Der gefährliche Verweis auf die modifizierte VOB/B

Der vom Bauträger bzw. von dessen Notar stammende Bauträgervertrag sah vor,

  • dass für die Mängelhaftung die Vorschriften der VOB/B mit der Maßgabe gelten sollen,
  • dass die Verjährungsfrist fünf Jahre dauert und mit der Übergabe beginnt.

Die bei Übergabe des Kaufgegenstandes protokollarisch festgestellten Mängel sollten auf Veranlassung und Kosten des Bauträgers behoben werden. Im Übrigen sollten die gesetzlichen Gewährleistungsansprüche gegenüber dem Bauträger bestehen bleiben.

Die Vorinstanz hatte gemeint, die VOB/B sei nicht wirksam in den Vertrag einbezogen, da der Vertrag nicht erkennen ließe, in welchem Bereich überhaupt eine Anwendung der VOB/B erfolgen solle. Der BGH meinte, es spreche einiges für die Unwirksamkeit wegen Verstoßes gegen das Transparenzgebot, ließ dies aber offen. Statt dessen legte der BGH die Klausel zu Lasten des Bauträgers aus: Wenn nach dieser Vertragsgestaltung die Verjährung von Gewährleistungsansprüchen ab Übergabe der Wohnung beginnen sollte, so könne daraus geschlussfolgert werden, dass diese Gewährleistungsansprüche auch bereits ab Übergabe der Wohnung bestehen sollen.

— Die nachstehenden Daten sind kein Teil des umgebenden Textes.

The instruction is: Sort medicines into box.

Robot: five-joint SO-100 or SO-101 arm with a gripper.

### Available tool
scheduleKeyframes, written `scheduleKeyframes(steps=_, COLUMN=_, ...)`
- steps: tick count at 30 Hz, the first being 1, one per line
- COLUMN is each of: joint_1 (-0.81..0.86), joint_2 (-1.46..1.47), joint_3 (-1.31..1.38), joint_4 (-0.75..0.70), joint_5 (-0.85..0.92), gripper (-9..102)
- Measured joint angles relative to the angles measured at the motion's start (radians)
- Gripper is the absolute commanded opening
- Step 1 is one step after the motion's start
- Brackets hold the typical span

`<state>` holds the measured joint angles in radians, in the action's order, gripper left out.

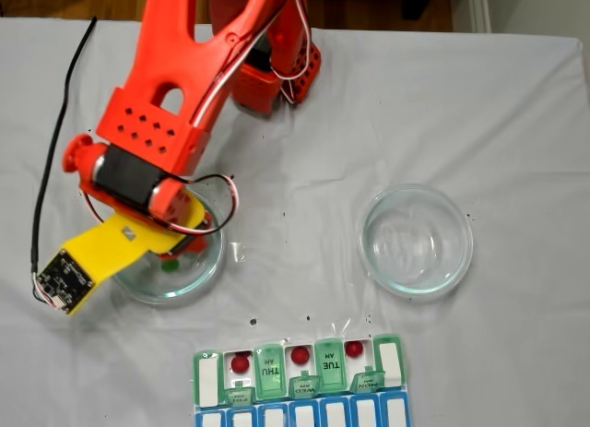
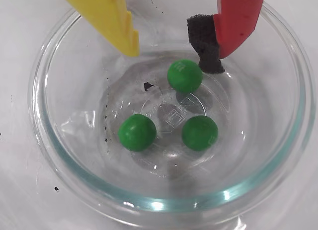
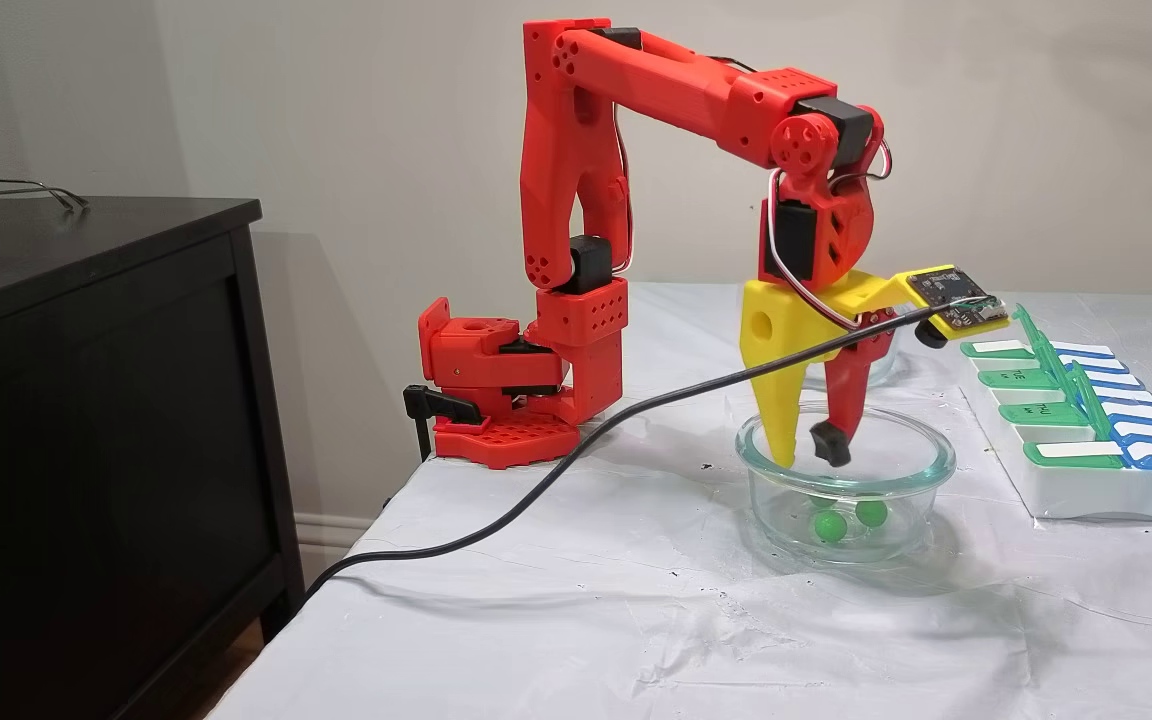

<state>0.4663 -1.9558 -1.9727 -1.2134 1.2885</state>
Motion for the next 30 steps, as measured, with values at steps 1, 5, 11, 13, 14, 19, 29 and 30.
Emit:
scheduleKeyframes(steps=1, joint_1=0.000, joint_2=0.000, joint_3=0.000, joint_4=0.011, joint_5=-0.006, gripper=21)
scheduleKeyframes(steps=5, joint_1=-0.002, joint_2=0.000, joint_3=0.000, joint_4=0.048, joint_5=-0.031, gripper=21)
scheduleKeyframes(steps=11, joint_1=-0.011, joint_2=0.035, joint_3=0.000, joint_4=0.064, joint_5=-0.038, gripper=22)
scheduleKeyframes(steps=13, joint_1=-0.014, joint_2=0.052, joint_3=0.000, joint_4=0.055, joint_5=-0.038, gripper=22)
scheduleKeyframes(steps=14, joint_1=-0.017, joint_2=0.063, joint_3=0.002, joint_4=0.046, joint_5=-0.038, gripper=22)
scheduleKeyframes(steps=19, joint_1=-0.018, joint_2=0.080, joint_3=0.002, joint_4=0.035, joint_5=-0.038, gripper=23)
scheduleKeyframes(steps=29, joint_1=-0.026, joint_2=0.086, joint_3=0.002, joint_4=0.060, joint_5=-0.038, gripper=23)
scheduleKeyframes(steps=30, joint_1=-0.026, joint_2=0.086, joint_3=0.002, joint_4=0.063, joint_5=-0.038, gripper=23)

Der Erwerber konnte also (bezogen auf Mängel am Sondereigentum) die Mängelbeseitigung geltend machen, da die Übergabe bereits erfolgt war und obwohl die Abnahme noch nicht erfolgt war. Folglich oblag dem Bauträger auch noch die Darlegungs- und Beweislast für die Mängelfreiheit seiner Leistungen.


Fazit

Erneut musste der BGH nicht die Grundsatzfrage entscheiden, ob der Erwerber/Auftraggber bereits vor Abnahme – also in der Erfüllungsphase und vor Beginn der Gewährleistungsphase – Gewährleistungsansprüche (hier: Nacherfüllungsanspruch) geltend machen kann. Durch defizitäre Vertragsgestaltung hatte der Bauträger bzw. dessen Notar selbst dafür gesorgt, dass der Erwerber entsprechend berechtigt war.

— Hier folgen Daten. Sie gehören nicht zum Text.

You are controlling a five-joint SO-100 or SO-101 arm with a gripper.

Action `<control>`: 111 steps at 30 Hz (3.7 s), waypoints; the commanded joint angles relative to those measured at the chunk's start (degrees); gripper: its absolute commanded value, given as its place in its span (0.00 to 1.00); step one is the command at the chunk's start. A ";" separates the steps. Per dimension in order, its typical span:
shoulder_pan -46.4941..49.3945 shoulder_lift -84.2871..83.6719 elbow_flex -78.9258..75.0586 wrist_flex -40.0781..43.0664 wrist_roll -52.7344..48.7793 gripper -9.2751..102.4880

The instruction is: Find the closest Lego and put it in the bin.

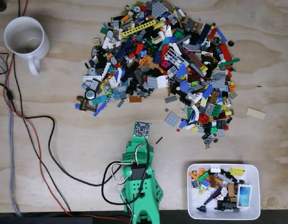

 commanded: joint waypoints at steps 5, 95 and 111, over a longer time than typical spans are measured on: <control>1.67 0.18 -0.62 -1.32 -0.26 0.08; 95.27 -56.60 -53.79 -15.64 -16.88 0.08; 71.28 -48.87 -51.59 -14.94 -13.97 0.08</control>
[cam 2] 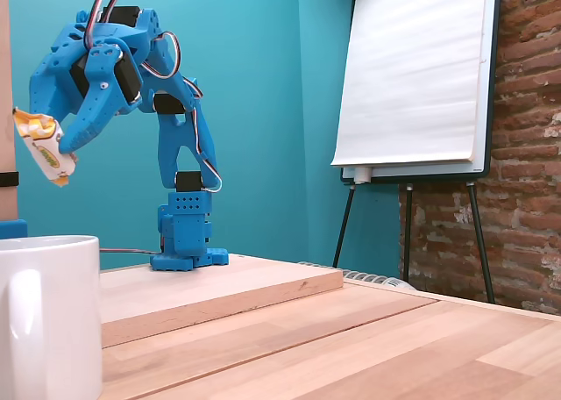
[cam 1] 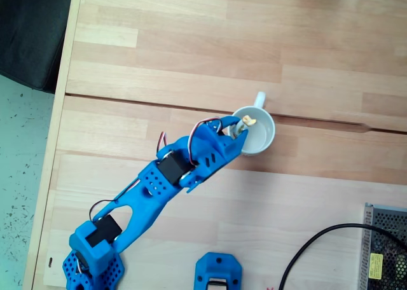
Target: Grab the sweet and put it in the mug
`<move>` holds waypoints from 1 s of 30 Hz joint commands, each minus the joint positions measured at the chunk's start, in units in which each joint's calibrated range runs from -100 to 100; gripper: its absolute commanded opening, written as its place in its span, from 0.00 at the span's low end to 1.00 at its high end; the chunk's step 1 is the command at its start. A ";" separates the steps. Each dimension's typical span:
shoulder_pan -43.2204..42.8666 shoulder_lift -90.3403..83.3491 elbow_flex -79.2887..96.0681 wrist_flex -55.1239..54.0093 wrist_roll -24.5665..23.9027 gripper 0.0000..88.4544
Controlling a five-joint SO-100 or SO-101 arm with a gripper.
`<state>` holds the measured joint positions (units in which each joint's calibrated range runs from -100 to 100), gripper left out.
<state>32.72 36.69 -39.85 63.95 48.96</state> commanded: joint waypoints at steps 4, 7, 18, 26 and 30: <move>0.25 -0.64 -3.42 -1.13 -0.54 0.04; 0.54 -0.64 -3.51 -1.13 -0.54 0.04; 4.32 -0.72 -3.51 -1.13 -0.54 0.10; 4.32 -0.81 -3.51 -1.13 -0.54 0.23; 4.32 -0.89 -3.51 -1.13 -0.54 0.24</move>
<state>36.71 36.69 -39.85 63.95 48.72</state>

Im Hinblick auf das Gemeinschaftseigentum wurde dem Bauträger die unwirksame Abnahmeklausel zum Verhängnis, so dass er sich nicht zu seinen Gunsten auf die fehlende Abnahme berufen konnte.

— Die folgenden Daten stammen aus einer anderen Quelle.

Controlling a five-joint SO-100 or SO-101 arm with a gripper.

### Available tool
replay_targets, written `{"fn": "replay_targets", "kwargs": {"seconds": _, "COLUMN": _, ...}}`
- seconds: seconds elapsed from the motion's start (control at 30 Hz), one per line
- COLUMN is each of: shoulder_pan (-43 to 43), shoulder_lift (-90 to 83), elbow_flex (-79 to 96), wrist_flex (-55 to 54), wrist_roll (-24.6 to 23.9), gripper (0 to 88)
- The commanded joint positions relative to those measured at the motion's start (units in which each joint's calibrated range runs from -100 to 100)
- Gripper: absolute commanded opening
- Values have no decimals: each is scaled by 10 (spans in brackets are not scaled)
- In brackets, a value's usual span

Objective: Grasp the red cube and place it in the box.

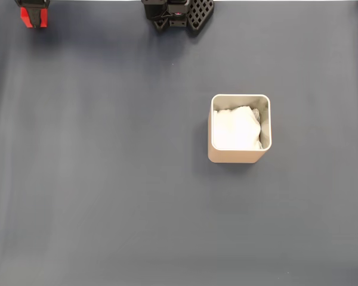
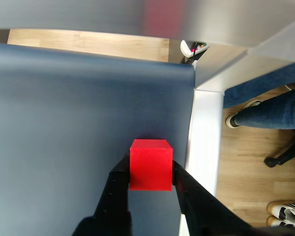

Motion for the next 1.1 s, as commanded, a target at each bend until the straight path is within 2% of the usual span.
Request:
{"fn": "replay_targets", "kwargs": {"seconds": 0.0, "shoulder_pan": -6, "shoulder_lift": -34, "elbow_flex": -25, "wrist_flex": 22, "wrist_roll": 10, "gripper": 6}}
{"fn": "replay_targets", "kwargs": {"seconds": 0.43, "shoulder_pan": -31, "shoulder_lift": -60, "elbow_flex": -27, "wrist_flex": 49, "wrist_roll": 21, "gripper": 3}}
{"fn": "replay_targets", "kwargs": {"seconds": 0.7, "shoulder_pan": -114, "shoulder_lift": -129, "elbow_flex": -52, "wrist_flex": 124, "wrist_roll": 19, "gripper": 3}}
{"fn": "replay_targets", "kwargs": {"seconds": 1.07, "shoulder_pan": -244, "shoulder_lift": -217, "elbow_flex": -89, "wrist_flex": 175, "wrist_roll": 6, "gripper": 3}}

Im Hinblick auf das Sondereigentum wurde dem Bauträger der Verweis auf die VOB/B und die Regelung einer Verjährung ab Übergabe zum Verhängnis, da hiermit im Zweifelsfall zugleich geregelt wurde, dass der Erwerber bereits ab Wohnungsübergabe Gewährleistungsansprüche haben soll, auch wenn eine Abnahme noch nicht vorliegt.